Problem description: This exercise calls for copying every line below that holds the word "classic".

[Stored data entries]
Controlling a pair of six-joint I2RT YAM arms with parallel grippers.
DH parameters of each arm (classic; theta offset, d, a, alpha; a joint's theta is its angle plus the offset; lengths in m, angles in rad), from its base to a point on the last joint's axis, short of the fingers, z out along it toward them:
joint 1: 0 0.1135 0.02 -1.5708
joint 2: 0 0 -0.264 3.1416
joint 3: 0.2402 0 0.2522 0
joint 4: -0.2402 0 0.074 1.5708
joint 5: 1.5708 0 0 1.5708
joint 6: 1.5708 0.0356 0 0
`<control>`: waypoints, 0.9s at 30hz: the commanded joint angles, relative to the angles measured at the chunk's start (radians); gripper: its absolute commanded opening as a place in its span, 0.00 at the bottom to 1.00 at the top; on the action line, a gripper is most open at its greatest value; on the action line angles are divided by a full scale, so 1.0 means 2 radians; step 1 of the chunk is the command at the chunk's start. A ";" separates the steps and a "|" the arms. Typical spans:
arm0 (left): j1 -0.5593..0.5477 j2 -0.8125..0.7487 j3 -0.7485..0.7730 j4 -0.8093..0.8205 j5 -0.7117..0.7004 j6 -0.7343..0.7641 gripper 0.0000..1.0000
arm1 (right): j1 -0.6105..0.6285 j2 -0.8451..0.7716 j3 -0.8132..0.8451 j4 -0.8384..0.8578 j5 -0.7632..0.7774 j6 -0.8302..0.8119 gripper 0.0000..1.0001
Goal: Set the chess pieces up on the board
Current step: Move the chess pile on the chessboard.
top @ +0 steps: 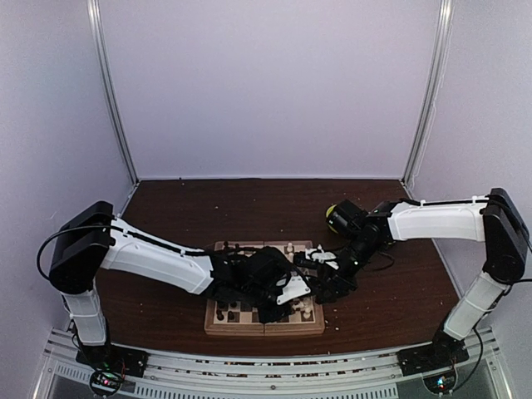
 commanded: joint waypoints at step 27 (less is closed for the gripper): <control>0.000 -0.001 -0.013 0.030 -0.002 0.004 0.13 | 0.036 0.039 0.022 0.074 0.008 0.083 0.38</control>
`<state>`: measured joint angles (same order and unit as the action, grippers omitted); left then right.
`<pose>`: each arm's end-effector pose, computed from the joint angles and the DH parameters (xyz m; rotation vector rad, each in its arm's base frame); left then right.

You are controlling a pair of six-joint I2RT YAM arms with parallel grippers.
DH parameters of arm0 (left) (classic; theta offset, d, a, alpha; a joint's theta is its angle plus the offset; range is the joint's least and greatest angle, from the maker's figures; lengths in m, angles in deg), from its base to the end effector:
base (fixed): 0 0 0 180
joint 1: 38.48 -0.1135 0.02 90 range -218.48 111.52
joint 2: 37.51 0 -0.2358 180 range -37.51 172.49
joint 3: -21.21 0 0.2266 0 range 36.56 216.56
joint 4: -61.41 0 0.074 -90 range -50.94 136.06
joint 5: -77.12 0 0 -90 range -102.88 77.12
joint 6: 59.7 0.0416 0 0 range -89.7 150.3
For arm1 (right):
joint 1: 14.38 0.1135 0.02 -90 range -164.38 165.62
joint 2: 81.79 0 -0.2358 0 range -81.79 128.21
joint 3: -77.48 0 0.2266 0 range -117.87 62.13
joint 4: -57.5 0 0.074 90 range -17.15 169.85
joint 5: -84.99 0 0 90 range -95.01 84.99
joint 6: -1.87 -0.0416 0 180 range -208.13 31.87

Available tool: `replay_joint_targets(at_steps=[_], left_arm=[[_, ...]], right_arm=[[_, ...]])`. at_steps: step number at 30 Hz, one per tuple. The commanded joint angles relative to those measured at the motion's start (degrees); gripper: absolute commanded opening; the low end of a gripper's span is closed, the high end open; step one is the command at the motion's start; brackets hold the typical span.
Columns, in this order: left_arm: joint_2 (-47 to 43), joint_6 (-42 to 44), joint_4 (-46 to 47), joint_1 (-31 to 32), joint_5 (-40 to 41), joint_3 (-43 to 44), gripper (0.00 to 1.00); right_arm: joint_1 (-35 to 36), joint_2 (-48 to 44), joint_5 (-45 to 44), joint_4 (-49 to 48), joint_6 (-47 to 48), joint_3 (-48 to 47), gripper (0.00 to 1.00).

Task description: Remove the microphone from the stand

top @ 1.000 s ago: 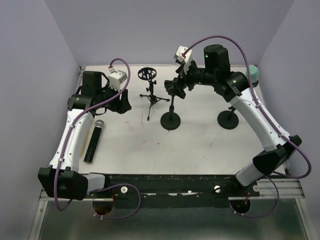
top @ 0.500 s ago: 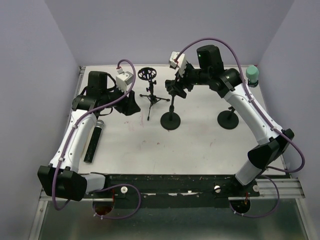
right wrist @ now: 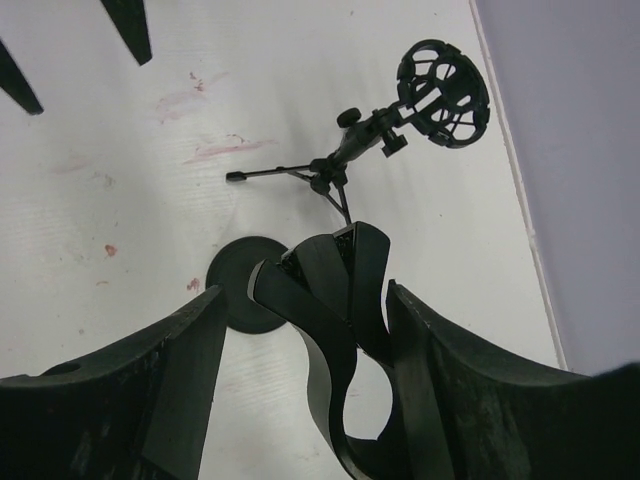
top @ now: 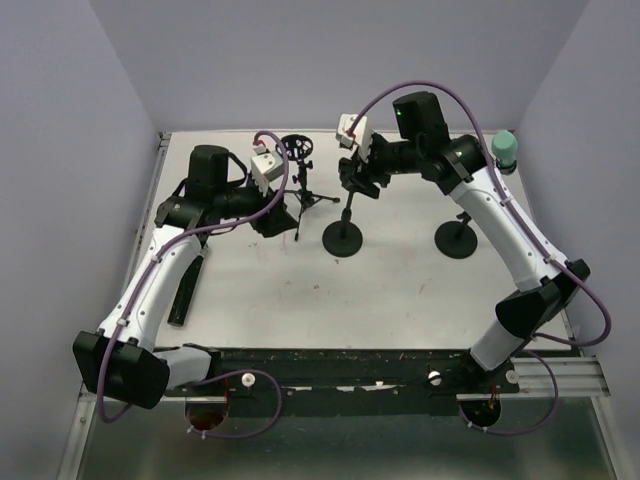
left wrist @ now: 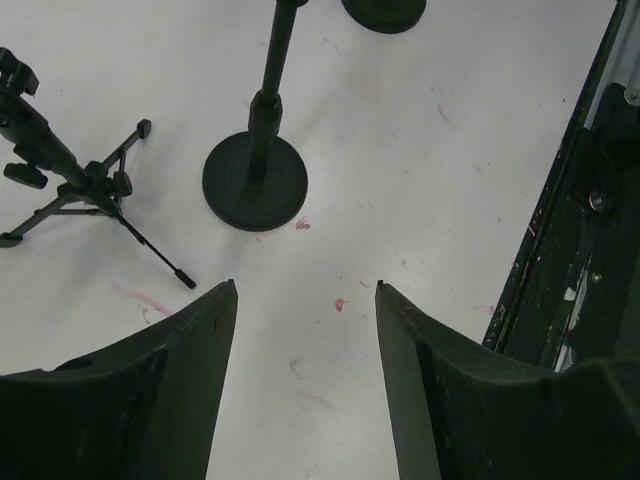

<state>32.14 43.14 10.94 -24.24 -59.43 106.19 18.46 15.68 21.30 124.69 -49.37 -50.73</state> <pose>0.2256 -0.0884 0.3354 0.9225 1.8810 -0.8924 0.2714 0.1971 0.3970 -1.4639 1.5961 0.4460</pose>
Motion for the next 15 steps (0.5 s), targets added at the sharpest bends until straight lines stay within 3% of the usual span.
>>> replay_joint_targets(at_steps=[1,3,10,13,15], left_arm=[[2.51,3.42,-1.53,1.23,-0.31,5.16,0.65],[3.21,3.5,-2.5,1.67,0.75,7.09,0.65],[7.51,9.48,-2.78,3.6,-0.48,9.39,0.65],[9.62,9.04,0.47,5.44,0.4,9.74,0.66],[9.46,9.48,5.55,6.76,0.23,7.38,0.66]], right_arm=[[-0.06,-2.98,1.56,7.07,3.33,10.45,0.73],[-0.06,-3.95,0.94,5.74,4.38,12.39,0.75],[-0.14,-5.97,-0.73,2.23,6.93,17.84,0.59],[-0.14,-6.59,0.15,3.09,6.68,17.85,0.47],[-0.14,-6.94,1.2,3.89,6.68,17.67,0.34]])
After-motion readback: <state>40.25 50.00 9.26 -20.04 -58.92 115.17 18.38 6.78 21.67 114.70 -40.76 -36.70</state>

Response to the task:
DH parameters of each arm (classic; theta offset, d, a, alpha; a joint's theta is its angle plus the offset; lengths in m, angles in rad), from its base to a point on the last joint's axis, short of the fingers, z out along it toward them:
DH parameters of arm0 (left) (classic; theta offset, d, a, alpha; a joint's theta is its angle plus the offset; range is the joint's least and greatest angle, from the maker's figures; lengths in m, angles in deg), from its base to the end effector:

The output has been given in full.